== What is required ==
Copy the listing below line for line, starting at its first line and ending with the line that has "Front: Find the hand-held left gripper left" in it. Add nothing.
- - - -
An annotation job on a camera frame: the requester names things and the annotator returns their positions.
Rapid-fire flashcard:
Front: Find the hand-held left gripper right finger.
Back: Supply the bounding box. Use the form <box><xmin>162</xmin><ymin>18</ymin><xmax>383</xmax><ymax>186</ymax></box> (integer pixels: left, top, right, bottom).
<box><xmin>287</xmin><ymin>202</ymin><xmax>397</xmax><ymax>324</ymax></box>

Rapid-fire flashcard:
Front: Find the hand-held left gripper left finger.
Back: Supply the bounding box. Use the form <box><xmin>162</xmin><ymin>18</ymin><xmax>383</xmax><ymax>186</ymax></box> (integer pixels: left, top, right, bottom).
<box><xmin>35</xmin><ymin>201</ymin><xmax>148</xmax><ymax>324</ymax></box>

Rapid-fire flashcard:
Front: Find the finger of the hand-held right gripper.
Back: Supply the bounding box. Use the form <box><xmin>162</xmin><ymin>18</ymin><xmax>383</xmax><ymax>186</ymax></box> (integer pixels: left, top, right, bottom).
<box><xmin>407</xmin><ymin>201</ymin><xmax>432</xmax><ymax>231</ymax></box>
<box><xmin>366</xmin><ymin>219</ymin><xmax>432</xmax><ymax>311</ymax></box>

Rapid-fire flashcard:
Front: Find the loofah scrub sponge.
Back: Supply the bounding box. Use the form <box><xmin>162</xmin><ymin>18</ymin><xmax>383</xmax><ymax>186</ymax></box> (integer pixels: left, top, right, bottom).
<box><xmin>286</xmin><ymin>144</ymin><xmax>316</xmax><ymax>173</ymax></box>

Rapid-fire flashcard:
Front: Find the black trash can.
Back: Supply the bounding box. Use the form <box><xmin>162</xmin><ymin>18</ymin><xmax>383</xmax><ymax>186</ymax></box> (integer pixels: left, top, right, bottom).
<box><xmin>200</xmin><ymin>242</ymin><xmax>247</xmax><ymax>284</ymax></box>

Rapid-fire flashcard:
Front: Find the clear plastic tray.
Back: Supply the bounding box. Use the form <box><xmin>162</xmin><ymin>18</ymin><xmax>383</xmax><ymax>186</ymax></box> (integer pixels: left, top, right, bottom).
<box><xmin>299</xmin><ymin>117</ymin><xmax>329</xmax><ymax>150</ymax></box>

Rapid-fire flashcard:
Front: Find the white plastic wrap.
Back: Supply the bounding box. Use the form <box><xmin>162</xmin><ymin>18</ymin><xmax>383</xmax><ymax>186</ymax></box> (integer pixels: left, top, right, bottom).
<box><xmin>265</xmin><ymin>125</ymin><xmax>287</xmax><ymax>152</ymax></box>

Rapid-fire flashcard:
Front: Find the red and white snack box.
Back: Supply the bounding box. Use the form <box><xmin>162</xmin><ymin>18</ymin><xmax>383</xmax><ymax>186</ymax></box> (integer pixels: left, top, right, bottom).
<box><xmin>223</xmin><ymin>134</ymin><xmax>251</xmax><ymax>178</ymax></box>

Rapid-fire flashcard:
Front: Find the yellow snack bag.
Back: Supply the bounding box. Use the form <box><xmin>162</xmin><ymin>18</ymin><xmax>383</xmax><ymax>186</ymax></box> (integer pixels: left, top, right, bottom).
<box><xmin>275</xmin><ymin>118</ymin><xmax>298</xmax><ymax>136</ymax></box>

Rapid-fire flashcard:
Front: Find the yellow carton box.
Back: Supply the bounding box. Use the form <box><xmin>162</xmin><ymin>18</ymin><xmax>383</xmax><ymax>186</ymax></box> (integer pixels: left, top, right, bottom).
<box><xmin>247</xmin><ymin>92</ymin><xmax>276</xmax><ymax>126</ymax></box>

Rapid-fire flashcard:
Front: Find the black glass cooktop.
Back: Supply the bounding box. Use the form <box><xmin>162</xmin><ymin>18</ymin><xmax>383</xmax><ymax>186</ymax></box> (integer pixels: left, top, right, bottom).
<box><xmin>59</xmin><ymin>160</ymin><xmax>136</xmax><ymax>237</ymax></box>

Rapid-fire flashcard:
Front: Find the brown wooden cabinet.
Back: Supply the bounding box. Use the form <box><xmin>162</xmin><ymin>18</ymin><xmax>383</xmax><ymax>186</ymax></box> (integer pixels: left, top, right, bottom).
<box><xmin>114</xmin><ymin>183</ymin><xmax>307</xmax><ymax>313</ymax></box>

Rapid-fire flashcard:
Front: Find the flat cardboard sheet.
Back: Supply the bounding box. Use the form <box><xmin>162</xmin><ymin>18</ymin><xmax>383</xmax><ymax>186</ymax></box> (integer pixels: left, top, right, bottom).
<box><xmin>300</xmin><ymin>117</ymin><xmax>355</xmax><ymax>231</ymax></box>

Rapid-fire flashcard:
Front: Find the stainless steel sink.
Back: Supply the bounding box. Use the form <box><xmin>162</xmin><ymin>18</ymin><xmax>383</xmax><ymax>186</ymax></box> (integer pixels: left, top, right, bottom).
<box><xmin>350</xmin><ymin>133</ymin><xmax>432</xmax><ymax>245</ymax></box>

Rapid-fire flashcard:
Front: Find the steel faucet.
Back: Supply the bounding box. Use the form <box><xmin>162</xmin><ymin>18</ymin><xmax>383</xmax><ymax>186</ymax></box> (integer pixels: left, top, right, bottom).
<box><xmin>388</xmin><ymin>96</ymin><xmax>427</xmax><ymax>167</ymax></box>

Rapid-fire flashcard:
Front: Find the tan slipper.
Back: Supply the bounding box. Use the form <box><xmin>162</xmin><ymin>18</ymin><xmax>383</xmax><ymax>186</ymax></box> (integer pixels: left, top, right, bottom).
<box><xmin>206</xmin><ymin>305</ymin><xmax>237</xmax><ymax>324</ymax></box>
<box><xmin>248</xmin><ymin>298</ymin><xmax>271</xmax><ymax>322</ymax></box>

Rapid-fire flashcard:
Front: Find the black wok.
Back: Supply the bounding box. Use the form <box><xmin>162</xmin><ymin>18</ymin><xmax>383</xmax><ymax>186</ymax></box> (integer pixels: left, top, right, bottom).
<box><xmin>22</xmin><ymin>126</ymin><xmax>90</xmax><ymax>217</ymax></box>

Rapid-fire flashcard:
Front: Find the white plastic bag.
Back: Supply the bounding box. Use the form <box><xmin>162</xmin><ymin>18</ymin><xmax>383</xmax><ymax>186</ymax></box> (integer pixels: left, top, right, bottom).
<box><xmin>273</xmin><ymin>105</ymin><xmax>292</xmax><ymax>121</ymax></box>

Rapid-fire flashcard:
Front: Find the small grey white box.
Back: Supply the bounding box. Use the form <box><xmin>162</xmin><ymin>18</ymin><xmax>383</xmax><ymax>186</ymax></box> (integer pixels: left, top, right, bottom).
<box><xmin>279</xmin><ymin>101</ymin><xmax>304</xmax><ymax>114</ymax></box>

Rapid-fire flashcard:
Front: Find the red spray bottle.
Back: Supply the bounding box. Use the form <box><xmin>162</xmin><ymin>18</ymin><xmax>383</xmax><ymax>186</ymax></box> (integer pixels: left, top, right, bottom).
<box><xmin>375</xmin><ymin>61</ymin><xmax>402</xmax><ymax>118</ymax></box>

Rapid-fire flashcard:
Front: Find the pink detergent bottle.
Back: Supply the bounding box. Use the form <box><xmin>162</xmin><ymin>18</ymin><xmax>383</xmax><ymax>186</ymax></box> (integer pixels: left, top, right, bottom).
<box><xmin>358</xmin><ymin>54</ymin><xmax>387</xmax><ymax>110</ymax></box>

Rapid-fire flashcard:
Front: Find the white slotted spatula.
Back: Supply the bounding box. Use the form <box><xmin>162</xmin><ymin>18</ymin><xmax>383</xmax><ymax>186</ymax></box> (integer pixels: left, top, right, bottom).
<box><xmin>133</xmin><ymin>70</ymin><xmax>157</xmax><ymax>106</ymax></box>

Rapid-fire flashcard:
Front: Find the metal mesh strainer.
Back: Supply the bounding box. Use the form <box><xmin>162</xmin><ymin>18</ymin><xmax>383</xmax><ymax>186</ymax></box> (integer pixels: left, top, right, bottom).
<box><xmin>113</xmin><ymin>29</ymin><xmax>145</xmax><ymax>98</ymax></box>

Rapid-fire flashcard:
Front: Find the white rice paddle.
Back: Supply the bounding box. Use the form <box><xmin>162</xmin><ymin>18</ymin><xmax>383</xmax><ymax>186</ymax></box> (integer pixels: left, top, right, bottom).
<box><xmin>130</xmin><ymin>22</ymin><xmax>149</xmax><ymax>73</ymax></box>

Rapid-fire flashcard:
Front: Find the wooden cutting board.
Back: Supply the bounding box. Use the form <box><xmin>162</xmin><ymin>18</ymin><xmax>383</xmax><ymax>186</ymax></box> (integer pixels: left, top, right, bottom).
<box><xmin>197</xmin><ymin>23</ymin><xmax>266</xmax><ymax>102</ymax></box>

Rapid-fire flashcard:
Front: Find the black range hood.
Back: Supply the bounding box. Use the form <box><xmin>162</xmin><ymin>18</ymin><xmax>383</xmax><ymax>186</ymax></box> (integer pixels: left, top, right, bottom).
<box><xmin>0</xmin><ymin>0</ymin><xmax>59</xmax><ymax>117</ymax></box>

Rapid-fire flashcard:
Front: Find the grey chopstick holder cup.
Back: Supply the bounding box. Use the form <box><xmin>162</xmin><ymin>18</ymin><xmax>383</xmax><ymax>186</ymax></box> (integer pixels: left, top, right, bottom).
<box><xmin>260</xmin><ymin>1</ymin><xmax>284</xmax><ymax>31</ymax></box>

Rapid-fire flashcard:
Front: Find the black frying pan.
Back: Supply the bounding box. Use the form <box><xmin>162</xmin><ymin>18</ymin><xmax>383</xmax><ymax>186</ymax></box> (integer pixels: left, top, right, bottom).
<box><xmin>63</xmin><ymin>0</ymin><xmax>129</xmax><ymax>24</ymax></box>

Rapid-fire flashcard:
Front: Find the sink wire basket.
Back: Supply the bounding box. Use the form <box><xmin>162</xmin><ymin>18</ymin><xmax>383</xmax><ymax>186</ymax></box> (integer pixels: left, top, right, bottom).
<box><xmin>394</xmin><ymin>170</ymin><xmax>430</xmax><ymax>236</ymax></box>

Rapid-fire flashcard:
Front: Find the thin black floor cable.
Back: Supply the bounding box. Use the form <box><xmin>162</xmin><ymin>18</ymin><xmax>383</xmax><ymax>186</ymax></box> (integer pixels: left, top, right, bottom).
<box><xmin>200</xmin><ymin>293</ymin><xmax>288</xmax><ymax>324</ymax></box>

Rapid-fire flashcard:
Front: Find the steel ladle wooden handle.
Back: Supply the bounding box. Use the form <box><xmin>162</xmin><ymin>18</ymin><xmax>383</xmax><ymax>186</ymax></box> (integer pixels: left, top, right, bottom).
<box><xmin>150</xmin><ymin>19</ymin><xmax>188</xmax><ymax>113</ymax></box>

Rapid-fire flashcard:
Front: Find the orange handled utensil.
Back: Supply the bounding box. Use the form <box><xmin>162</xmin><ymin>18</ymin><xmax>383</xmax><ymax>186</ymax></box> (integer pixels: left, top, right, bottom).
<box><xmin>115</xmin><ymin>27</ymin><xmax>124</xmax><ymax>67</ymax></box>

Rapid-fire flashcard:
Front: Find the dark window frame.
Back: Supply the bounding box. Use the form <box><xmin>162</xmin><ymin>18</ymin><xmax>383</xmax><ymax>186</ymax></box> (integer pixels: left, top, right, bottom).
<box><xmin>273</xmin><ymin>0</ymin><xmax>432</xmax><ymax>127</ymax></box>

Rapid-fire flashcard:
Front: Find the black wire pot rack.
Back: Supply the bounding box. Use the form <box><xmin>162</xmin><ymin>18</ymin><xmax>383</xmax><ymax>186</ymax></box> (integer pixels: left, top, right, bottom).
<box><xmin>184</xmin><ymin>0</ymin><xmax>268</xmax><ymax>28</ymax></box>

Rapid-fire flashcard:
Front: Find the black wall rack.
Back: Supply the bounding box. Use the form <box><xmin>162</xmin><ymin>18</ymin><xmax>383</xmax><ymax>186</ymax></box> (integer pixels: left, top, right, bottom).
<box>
- - - -
== Your solution ==
An annotation job on a camera frame: the requester names things and the annotator returns their positions.
Rapid-fire flashcard:
Front: Find the hand-held left gripper right finger.
Back: Supply the bounding box. Use the form <box><xmin>162</xmin><ymin>18</ymin><xmax>383</xmax><ymax>186</ymax></box> (integer pixels: left, top, right, bottom).
<box><xmin>287</xmin><ymin>202</ymin><xmax>397</xmax><ymax>324</ymax></box>

Rapid-fire flashcard:
Front: Find the hand-held left gripper left finger.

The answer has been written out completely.